### WHAT THIS TASK INVOLVES
Repeat exactly the lines of the material below that run from the "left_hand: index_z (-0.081" line to the "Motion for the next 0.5" line, including both, and do not carry over any pictures.

### EXTRACTED MATERIAL

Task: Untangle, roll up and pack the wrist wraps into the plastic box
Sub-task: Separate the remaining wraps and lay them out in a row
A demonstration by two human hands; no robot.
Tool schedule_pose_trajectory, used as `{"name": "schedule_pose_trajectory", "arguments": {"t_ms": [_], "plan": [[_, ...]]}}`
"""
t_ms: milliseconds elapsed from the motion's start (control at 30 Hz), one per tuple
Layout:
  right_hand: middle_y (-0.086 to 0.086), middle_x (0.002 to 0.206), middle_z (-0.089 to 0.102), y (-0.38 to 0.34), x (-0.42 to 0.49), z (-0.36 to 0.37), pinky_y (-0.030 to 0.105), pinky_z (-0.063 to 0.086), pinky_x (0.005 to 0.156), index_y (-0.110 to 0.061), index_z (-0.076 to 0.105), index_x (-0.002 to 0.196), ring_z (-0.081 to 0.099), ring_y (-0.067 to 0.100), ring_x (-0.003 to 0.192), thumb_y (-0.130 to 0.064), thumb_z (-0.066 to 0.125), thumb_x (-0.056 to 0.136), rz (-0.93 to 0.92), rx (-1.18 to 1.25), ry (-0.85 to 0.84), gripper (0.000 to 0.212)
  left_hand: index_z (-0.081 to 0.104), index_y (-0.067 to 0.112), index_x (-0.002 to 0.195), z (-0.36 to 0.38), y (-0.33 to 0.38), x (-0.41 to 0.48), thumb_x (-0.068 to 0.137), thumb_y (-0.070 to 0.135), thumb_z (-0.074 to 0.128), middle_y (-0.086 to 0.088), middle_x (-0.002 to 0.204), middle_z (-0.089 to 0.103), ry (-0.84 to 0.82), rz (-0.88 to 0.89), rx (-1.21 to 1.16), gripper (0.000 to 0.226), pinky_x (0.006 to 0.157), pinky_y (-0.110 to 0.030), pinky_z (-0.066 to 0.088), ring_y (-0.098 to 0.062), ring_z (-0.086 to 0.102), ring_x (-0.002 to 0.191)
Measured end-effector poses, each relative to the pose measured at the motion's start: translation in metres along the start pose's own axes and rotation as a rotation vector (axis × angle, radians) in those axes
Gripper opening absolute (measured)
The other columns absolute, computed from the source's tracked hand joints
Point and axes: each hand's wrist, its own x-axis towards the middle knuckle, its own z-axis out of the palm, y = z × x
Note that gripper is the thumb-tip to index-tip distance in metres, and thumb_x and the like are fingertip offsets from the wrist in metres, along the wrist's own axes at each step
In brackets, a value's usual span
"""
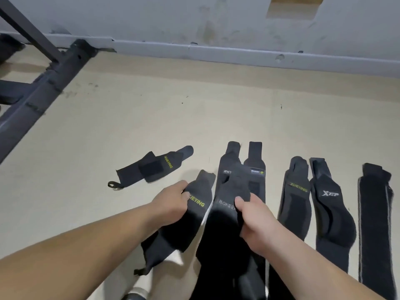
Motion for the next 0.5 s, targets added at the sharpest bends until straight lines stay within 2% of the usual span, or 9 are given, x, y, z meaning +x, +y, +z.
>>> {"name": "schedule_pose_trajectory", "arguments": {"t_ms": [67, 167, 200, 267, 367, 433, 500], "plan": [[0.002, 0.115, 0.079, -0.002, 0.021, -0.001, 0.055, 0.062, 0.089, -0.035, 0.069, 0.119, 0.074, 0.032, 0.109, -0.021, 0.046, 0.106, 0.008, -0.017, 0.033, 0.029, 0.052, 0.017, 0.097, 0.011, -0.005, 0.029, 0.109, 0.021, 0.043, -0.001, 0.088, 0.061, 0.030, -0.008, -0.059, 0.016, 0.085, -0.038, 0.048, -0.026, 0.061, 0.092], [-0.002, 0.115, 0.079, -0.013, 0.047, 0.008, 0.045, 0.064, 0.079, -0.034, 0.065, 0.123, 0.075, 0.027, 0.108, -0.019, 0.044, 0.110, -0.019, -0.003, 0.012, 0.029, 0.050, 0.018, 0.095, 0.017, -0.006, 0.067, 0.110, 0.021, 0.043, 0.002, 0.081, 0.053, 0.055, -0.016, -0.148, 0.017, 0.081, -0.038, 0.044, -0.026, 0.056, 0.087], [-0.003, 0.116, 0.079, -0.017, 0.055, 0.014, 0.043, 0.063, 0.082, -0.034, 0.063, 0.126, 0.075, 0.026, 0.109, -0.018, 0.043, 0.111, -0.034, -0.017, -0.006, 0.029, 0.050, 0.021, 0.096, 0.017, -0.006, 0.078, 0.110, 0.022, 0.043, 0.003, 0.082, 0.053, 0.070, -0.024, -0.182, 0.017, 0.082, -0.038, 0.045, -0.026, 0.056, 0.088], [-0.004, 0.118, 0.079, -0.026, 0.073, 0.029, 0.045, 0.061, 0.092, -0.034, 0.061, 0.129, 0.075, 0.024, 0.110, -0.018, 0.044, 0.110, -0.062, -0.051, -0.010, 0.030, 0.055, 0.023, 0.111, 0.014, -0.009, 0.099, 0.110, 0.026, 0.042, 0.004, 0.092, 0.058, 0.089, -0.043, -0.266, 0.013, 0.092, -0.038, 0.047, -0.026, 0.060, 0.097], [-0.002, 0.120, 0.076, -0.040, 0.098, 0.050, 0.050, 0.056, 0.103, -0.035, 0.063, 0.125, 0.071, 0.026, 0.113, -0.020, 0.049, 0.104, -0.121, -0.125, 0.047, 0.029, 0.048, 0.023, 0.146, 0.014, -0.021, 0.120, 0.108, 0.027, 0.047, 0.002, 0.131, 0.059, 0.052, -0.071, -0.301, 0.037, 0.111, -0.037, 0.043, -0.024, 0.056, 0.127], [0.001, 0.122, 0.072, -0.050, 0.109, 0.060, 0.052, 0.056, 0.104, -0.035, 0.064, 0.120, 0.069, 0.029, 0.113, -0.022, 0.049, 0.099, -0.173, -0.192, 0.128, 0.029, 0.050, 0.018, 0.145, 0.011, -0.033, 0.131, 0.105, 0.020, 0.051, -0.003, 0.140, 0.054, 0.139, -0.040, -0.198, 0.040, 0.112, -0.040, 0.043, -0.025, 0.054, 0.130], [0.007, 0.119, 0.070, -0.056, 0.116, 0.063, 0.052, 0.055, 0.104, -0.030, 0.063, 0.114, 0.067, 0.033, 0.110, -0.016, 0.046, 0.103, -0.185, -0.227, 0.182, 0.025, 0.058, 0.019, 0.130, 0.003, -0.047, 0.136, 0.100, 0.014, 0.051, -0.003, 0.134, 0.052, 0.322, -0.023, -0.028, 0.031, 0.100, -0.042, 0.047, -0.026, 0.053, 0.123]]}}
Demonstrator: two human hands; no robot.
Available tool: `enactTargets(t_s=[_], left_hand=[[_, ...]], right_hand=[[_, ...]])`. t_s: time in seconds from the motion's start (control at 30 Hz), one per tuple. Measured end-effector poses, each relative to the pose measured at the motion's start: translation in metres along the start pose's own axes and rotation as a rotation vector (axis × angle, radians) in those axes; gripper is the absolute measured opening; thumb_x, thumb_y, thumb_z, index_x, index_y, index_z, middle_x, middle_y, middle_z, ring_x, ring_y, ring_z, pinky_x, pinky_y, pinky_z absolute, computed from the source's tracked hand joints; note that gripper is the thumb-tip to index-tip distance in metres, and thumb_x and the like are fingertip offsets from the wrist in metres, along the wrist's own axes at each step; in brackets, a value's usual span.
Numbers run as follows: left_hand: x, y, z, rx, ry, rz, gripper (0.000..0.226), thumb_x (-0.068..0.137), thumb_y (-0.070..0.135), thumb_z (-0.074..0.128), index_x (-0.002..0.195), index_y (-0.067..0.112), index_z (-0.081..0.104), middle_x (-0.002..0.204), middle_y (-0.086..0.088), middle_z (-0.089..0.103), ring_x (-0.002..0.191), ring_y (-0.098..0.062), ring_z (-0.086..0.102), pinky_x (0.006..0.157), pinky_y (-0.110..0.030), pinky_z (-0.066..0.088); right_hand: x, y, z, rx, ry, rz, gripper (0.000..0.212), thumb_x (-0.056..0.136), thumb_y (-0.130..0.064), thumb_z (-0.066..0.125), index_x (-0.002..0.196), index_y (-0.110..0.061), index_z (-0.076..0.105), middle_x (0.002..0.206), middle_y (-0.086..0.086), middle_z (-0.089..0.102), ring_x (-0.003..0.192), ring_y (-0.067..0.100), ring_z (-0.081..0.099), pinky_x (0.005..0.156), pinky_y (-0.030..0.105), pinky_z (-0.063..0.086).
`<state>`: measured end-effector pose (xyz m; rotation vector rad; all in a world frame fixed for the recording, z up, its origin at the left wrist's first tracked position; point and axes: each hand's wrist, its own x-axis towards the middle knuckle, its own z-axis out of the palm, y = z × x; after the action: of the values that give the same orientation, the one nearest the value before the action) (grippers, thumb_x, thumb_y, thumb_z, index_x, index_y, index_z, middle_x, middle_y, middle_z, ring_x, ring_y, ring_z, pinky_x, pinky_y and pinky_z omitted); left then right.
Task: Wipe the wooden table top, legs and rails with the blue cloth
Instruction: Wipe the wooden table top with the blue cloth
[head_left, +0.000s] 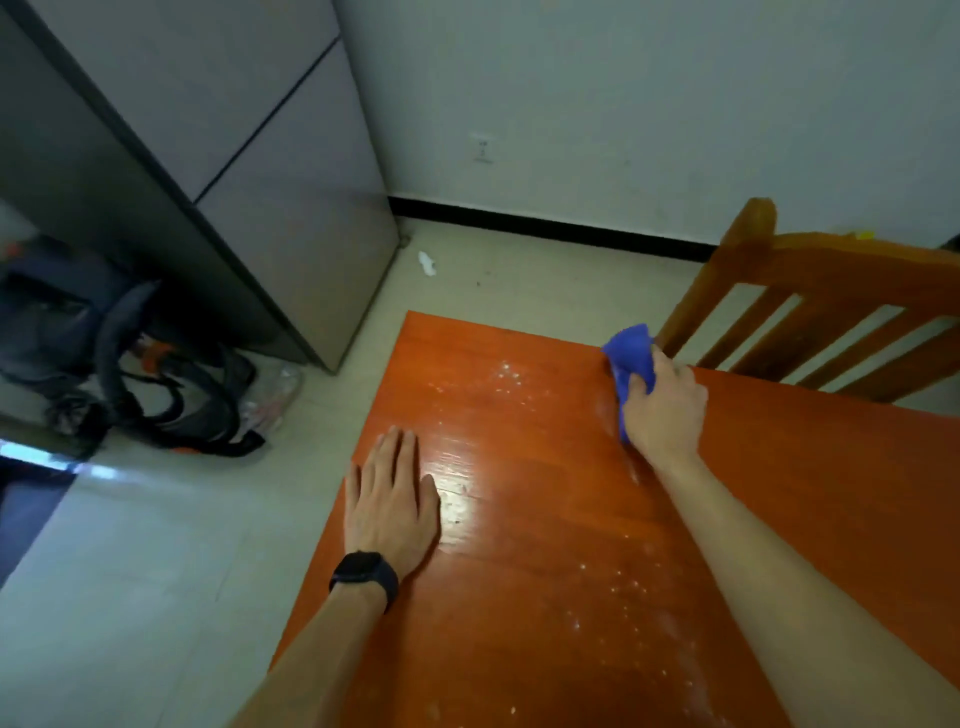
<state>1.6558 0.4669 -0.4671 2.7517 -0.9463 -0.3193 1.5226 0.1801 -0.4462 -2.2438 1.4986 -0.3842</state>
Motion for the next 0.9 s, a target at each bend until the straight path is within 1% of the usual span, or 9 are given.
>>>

### OUTPUT OF THE EXERCISE
  left_hand: index_z (-0.081 to 0.104), index_y (-0.067 to 0.112), index_x (-0.002 to 0.195), z (-0.36 to 0.38), y (-0.33 to 0.38), x (-0.41 to 0.48), thumb_x (-0.068 to 0.137), thumb_y (-0.070 to 0.135), thumb_z (-0.074 to 0.128), middle_y (-0.086 to 0.088), middle_x (-0.002 to 0.204), middle_z (-0.089 to 0.103), ry (-0.84 to 0.82), rz (-0.88 to 0.89), rx (-1.21 to 1.16), gripper (0.000 to 0.226), pinky_x (0.006 to 0.157), pinky_y (-0.110 to 0.030), pinky_z (-0.066 to 0.088), ring_y (-0.098 to 0.062), ring_z (-0.086 to 0.102), ring_x (-0.002 to 0.191)
Measured end-effector poses, each relative to the pose measured at the motion's start: translation in metres along the start pose's own axes and rotation as a rotation vector (axis × angle, radians) in those axes
Gripper opening absolute (measured)
The other columns absolute, computed from the source's tracked hand joints
Point and axes: each hand's wrist, its own x-axis towards the middle knuckle, its own z-axis out of the palm, y = z × x
Note that gripper is the thumb-tip to index-tip distance in metres, and thumb_x and the like are fingertip offsets from the wrist in metres, along the wrist's own axes at each step
In brackets, a value's usual span
"""
Motion for the next 0.5 s, targets added at the sharpest bends until straight lines stay within 2% of the usual span, or 9 are given, x, y, z meaning +x, +y, +z.

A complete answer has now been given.